Alternatively, reference signals may not be grouped, and all the
reference signals form one group.
[0126] Optionally, the grouping information is used to indicate a
quantity of reference signals in each group. For example, there is
one group of reference signals by default, and a quantity of groups
does not need to be indicated.
[0127] Optionally, the grouping information is used to indicate a
total quantity of reference signal groups. For example, each group
of reference signals includes one reference signal by default, and
a quantity of reference signals in each group does not need to be
indicated.
[0128] Optionally, the grouping information is used to indicate
that M reference signals form one group, and there are N groups of
reference signals in total, where M and N are positive
integers.
[0129] For example, the grouping information is used to indicate
that four reference signals form one group, and there are 16 groups
of reference signals in total. For another example, the grouping
information is used to indicate that 64 reference signals form one
group, and there is one group of reference signals in total.
[0130] It should be noted that the reference signal mentioned in
this embodiment of this application may be an SSB. The SSB includes
a primary synchronization signal (primary synchronization signal,
PSS), a secondary synchronization signal (secondary synchronization
signal, SSS), a physical broadcast channel (physical broadcast
channel, PBCH), and a demodulation reference signal (demodulation
reference signal, DMRS) required for demodulating the PBCH. The PSS
and the SSS are used by the terminal device to perform downlink
synchronization, including timing synchronization, frame
synchronization, and symbol synchronization.

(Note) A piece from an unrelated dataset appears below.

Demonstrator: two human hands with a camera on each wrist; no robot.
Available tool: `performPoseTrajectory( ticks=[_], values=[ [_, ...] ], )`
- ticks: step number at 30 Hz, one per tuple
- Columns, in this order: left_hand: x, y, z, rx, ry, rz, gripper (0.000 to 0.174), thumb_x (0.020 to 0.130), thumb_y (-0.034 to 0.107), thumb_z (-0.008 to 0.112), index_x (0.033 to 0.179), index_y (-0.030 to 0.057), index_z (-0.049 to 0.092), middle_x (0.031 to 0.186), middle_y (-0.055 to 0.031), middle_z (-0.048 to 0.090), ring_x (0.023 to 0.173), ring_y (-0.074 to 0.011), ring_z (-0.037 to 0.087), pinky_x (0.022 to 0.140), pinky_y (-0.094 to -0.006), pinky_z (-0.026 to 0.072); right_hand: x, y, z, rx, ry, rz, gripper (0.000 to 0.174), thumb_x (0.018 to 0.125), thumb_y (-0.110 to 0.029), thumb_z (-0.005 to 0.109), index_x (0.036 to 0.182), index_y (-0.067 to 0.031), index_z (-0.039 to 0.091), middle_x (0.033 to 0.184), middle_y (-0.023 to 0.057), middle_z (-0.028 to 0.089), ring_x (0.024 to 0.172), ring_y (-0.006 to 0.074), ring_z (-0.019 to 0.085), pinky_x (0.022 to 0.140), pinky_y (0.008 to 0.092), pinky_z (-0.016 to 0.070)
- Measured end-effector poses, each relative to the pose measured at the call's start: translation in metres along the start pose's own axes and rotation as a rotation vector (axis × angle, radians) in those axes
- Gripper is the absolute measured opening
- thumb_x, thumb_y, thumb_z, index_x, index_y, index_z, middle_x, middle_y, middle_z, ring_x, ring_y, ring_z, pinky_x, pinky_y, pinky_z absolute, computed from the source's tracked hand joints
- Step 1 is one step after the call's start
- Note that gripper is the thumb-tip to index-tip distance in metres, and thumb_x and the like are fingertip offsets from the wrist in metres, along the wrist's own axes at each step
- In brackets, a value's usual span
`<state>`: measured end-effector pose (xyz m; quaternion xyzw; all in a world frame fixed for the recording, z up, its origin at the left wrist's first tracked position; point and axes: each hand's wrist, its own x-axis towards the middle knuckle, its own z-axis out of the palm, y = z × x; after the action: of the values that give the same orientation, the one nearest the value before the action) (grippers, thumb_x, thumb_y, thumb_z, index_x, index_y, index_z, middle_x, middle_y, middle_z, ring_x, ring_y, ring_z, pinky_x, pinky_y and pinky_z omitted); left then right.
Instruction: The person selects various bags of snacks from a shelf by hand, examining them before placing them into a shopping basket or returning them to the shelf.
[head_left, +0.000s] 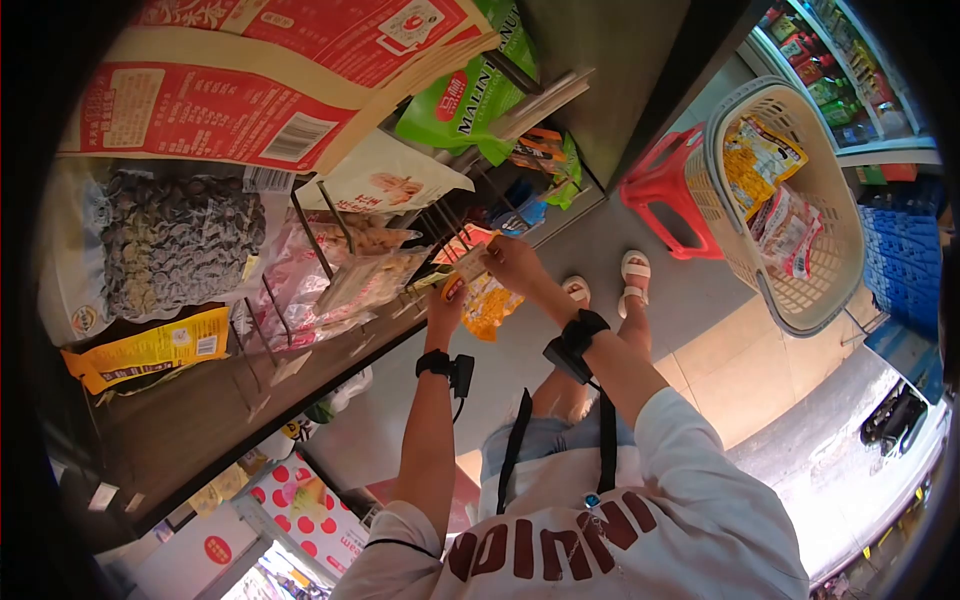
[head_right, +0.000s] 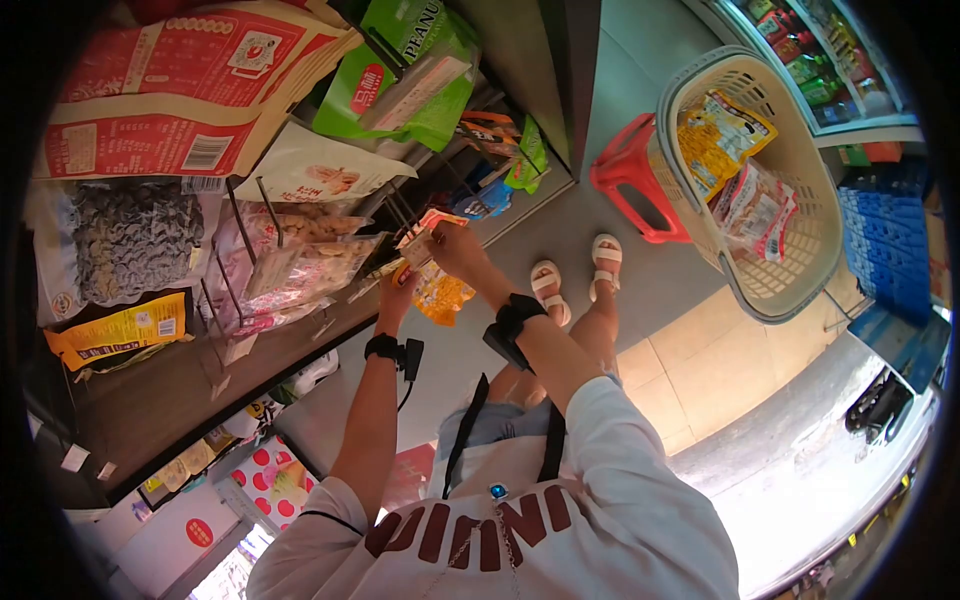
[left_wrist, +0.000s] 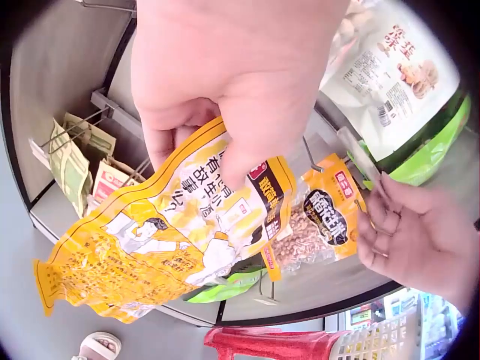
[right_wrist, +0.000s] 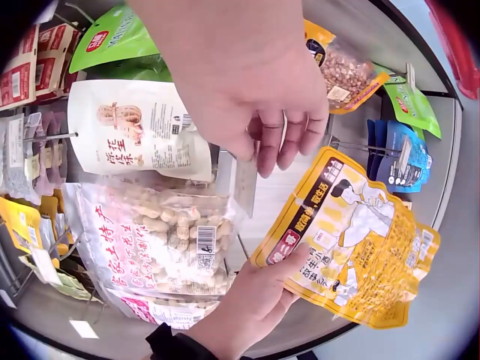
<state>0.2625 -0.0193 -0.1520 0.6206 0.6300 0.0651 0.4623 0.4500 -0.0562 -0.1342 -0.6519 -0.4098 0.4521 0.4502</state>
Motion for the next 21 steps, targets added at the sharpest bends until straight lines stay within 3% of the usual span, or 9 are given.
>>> performPoseTrajectory(
  ticks=[1,4,7,9,13,19,21],
  values=[
    [-0.001,-0.002,-0.002,0.001,0.002,-0.002,0.021,0.076,0.017,0.057,0.083,-0.0025,0.055,0.067,-0.0026,0.052,0.058,-0.0112,0.046,0.054,-0.0277,0.0388,-0.002,-0.002,0.0,0.011,-0.019,0.121,0.022,0.072,-0.019,0.056,0.081,0.0017,0.054,0.067,0.0134,0.058,0.063,0.0219,0.059,0.058,0.0306,0.0457],
    [0.0,0.003,-0.004,-0.139,-0.002,0.041,0.017,0.074,0.015,0.058,0.076,-0.0001,0.05,0.061,0.0018,0.043,0.055,-0.0073,0.037,0.051,-0.0253,0.035,-0.004,-0.004,-0.002,0.027,-0.049,0.109,0.021,0.074,-0.019,0.054,0.08,0.0015,0.055,0.06,0.0099,0.059,0.057,0.0172,0.059,0.053,0.0272,0.0458],
    [0.003,0.017,-0.005,-0.108,0.045,0.135,0.016,0.075,0.014,0.056,0.076,-0.0008,0.05,0.06,0.0004,0.041,0.052,-0.008,0.035,0.048,-0.0261,0.0328,-0.014,-0.009,-0.004,0.176,-0.075,0.23,0.021,0.075,-0.02,0.05,0.08,-0.0014,0.056,0.064,0.0105,0.06,0.061,0.021,0.06,0.058,0.0292,0.0467],
    [0.011,0.026,-0.006,0.01,0.014,0.04,0.014,0.079,0.014,0.052,0.08,-0.0004,0.054,0.061,-0.0017,0.043,0.052,-0.0104,0.037,0.05,-0.0263,0.0334,-0.016,-0.008,-0.001,0.196,-0.063,0.226,0.02,0.076,-0.02,0.05,0.081,-0.0014,0.056,0.064,0.0094,0.061,0.06,0.0189,0.06,0.058,0.0277,0.0468],
    [0.022,0.03,0.001,-0.072,0.077,0.003,0.014,0.079,0.012,0.05,0.079,-0.0014,0.053,0.06,-0.0031,0.044,0.051,-0.0112,0.037,0.048,-0.0273,0.0332,-0.017,-0.003,0.001,0.237,-0.051,0.23,0.021,0.078,-0.019,0.048,0.085,-0.0009,0.057,0.063,0.0078,0.061,0.06,0.0165,0.061,0.057,0.0257,0.0466],
    [0.032,0.017,0.007,0.041,0.149,0.101,0.014,0.079,0.009,0.049,0.084,-0.0033,0.053,0.063,-0.005,0.048,0.052,-0.0129,0.042,0.051,-0.0282,0.0368,-0.017,-0.004,0.0,0.222,-0.07,0.23,0.022,0.078,-0.019,0.049,0.085,-0.0005,0.057,0.063,0.0082,0.061,0.058,0.0162,0.06,0.056,0.0248,0.0463],
    [0.039,0.014,0.012,-0.109,0.211,0.258,0.014,0.079,0.008,0.05,0.085,-0.0038,0.053,0.065,-0.0027,0.049,0.055,-0.0113,0.043,0.054,-0.0273,0.0372,-0.017,-0.004,0.001,0.244,-0.067,0.227,0.021,0.078,-0.019,0.049,0.085,-0.0008,0.057,0.063,0.0078,0.061,0.058,0.0161,0.06,0.056,0.025,0.0461]
  ],
)
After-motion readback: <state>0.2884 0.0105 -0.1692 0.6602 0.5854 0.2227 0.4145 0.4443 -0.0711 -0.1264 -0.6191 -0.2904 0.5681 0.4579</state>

The PSS and the SSS
are further used to obtain a cell identifier (ID) and measure cell
signal quality.
[0131] S520: The network device sends the reference signal to the
terminal device.
[0132] Specifically, S520 includes: The network device sends the
reference signal in a broadcast manner.
[0133] If the grouping information is used to indicate that M
reference signals form one group, and there are N groups of
reference signals in total, S520 includes: The network device sends
M*N reference signals to the terminal device. Optionally, the
network device may send the M*N reference signals by using M*N
beams, where one beam corresponds to one reference signal. In
addition, when the network device sends the M*N beams, each beam
has a plurality of peaks. In this way, an SSB may be sent by using
a plurality of peaks of one beam, where * indicates a
multiplication operation.
[0134] It should be noted that a sequence of S510 and S520 is not
limited.
[0135] S530: Correspondingly, the terminal device performs
detection on the reference signal sent by the network device, and
if the terminal device detects at least one reference signal, the
terminal device determines, based on the grouping information, a
first random access resource for sending a random access
preamble.
[0136] In a possible implementation, S530 includes: The terminal
device determines a first detection sequence based on the grouping
information. The terminal device determines the first random access
resource based on the first detection sequence.

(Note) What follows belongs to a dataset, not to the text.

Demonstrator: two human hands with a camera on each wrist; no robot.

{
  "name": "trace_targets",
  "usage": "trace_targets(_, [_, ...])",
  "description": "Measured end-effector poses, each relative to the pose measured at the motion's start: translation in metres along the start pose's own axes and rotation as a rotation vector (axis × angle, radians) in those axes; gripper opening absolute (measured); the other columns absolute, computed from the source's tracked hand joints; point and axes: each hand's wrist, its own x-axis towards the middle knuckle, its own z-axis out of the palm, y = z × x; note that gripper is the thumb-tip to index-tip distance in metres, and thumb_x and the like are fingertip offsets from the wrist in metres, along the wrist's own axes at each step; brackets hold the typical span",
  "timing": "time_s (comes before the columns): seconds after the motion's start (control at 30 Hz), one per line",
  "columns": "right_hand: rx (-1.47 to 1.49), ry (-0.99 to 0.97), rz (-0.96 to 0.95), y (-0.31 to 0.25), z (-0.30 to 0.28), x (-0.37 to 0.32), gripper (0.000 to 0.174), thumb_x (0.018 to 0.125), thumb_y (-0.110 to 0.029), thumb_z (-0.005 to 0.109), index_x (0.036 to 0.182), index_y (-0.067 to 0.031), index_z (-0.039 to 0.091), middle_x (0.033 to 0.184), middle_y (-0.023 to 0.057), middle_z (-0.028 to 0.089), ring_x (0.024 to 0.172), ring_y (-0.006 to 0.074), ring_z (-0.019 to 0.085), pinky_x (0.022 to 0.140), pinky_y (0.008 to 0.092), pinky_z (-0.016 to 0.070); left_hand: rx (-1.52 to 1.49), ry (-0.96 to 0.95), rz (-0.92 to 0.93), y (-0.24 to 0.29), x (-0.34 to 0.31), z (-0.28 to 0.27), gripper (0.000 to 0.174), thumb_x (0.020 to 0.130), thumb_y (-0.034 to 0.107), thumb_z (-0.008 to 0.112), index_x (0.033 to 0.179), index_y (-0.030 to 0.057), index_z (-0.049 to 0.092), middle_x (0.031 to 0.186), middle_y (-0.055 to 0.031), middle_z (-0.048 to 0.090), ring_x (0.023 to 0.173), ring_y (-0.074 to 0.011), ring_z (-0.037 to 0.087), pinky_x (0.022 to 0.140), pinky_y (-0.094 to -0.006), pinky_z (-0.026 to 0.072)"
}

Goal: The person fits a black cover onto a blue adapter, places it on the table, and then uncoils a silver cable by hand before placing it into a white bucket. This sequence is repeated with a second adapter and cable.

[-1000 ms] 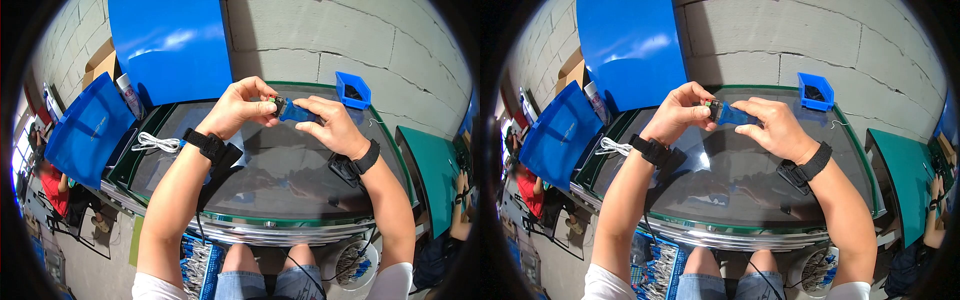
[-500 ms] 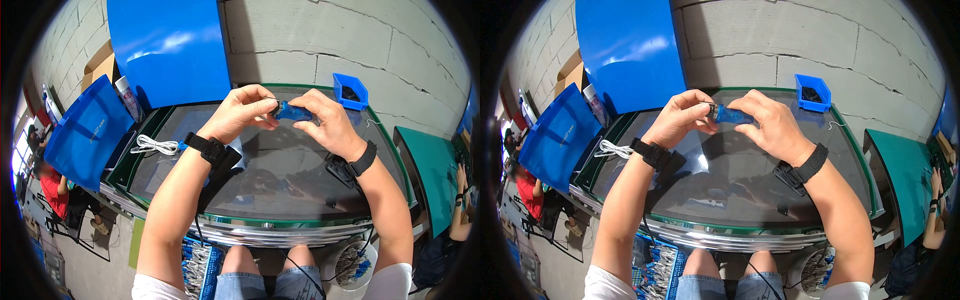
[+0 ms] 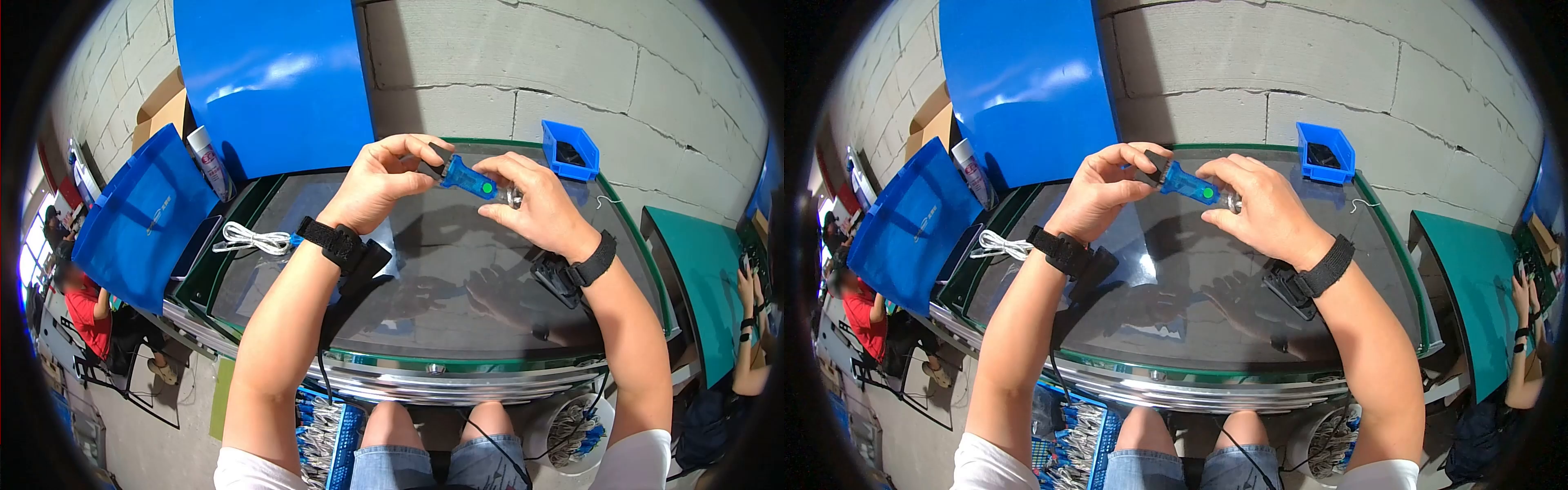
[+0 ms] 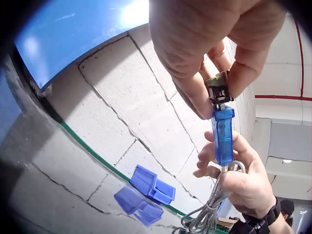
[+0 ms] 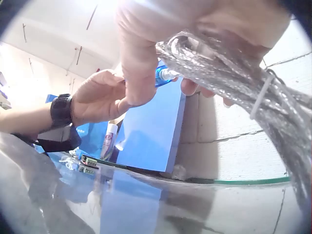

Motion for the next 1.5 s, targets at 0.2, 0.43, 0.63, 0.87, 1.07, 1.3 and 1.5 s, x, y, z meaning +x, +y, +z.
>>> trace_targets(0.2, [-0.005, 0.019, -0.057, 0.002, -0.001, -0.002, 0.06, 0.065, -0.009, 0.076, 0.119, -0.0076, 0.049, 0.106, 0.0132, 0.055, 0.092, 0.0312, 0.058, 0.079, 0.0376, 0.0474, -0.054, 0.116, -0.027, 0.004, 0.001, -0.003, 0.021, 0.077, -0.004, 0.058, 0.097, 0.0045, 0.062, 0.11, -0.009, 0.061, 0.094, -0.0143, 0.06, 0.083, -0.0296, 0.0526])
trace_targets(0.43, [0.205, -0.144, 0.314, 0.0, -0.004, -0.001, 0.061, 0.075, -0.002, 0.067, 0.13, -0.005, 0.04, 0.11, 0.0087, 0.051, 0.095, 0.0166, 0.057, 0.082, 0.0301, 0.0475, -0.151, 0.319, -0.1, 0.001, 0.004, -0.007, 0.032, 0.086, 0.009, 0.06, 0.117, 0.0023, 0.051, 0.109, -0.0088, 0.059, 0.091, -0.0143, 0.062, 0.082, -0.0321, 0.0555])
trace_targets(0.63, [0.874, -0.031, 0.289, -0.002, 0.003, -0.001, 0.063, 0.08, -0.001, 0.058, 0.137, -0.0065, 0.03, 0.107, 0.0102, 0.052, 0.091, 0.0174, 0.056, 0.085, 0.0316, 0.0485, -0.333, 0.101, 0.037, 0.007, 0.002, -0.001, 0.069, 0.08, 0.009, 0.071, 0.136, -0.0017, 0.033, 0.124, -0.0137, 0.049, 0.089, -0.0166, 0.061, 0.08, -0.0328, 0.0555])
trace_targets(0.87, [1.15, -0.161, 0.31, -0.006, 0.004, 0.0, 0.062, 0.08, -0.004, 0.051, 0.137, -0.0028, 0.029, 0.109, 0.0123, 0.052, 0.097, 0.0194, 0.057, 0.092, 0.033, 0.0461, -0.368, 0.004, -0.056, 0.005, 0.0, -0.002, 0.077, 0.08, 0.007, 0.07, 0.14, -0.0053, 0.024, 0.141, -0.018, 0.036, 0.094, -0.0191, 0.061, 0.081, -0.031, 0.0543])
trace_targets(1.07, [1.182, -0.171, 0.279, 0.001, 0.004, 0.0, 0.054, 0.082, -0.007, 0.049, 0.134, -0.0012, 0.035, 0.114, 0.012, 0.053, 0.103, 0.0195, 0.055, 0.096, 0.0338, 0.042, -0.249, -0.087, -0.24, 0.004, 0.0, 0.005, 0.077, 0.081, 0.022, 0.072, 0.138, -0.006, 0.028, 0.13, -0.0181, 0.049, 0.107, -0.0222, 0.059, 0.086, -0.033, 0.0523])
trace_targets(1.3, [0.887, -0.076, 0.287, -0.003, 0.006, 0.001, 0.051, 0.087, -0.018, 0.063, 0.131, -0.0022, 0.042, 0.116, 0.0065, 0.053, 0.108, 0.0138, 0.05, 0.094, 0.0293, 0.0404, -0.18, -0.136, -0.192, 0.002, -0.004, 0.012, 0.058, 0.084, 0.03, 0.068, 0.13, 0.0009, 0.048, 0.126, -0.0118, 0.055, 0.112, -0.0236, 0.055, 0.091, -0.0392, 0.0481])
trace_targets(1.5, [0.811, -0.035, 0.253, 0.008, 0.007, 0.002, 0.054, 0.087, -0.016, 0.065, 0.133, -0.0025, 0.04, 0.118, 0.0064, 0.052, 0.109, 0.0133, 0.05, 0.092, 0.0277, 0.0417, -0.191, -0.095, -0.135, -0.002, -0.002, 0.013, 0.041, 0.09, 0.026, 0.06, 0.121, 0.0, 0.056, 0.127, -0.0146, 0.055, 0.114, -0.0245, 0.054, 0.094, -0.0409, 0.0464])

[0137] Optionally, if the grouping information is used to indicate
that M reference signals form one group, and there are N groups of
reference signals in total, a length of the first detection
sequence is related to M.
[0138] The following describes how to determine the first detection
sequence with reference to an embodiment.

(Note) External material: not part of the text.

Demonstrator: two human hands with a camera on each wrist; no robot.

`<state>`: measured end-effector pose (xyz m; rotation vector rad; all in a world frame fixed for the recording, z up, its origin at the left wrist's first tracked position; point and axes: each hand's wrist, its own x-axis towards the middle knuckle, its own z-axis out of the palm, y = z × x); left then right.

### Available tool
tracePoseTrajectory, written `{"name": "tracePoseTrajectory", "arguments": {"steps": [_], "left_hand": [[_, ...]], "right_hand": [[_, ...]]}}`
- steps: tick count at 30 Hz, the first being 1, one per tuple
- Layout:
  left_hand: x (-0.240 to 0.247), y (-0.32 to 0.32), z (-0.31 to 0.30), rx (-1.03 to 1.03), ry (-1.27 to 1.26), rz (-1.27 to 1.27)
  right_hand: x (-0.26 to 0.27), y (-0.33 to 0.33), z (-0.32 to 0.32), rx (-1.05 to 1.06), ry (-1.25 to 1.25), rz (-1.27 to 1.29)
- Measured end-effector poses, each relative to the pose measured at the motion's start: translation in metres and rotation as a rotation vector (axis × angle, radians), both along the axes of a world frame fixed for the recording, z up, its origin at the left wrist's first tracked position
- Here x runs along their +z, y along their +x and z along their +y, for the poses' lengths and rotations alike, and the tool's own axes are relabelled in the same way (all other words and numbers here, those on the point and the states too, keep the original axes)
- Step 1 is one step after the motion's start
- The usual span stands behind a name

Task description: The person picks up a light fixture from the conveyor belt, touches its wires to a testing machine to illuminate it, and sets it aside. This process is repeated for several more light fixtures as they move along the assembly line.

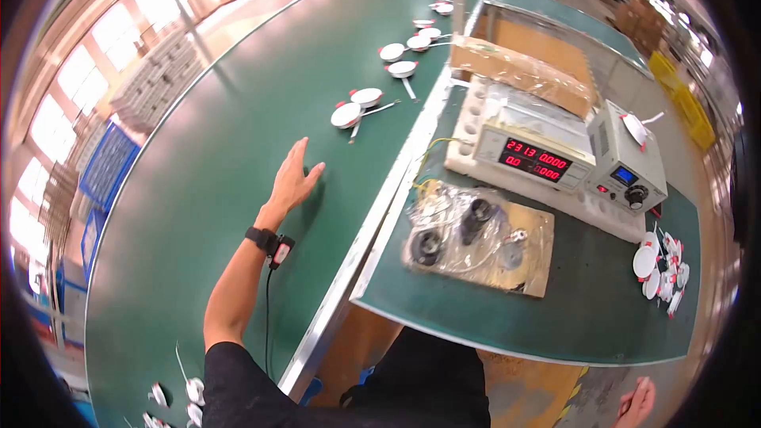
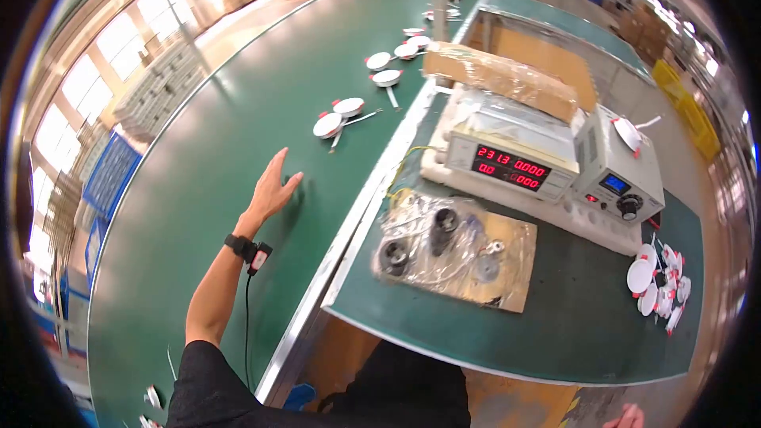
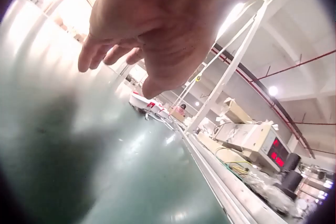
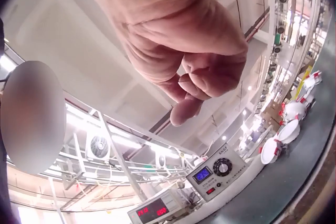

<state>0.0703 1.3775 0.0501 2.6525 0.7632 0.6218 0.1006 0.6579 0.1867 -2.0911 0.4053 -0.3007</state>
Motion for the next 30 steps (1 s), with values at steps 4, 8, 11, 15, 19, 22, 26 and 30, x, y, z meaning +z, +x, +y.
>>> {"name": "tracePoseTrajectory", "arguments": {"steps": [4, 8, 11, 15, 19, 22, 26, 30], "left_hand": [[-0.022, 0.098, 0.031, -0.133, 0.067, -0.054], [-0.017, 0.139, 0.050, -0.166, 0.147, 0.066], [-0.010, 0.111, 0.033, -0.098, 0.018, -0.119], [0.006, 0.032, 0.005, -0.082, -0.630, -0.244], [0.073, -0.034, -0.110, -0.120, -1.270, -0.286], [0.099, -0.066, -0.204, -0.266, -1.697, -0.203], [0.082, -0.084, -0.309, -0.362, -2.028, 0.079], [0.048, -0.081, -0.375, -0.374, -2.213, 0.226]], "right_hand": [[-0.009, -0.031, 0.017, -0.044, 0.040, 0.104], [-0.007, -0.034, 0.036, -0.033, 0.096, 0.066], [-0.030, -0.024, 0.034, 0.158, 0.159, 0.097], [-0.053, 0.004, 0.077, 0.503, 0.226, 0.144], [-0.044, 0.018, 0.156, 0.799, 0.345, 0.207], [-0.052, 0.014, 0.183, 0.992, 0.409, 0.099], [-0.058, 0.008, 0.192, 1.074, 0.588, 0.031], [-0.070, 0.010, 0.165, 1.082, 0.752, 0.260]]}}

[0139] Specifically, if the terminal device detects the at least
one reference signal, the terminal device may obtain the first
detection sequence based on the grouping information and an index
of the at least one reference signal. Specifically, the terminal
device may determine a total quantity of reference signals based on
the grouping information, and may preset indexes of the reference
signals. For example, if the terminal device determines that a
quantity of reference signals is M*N, indexes of M*N reference
signals are respectively 0, 1, . . . , M*N-1.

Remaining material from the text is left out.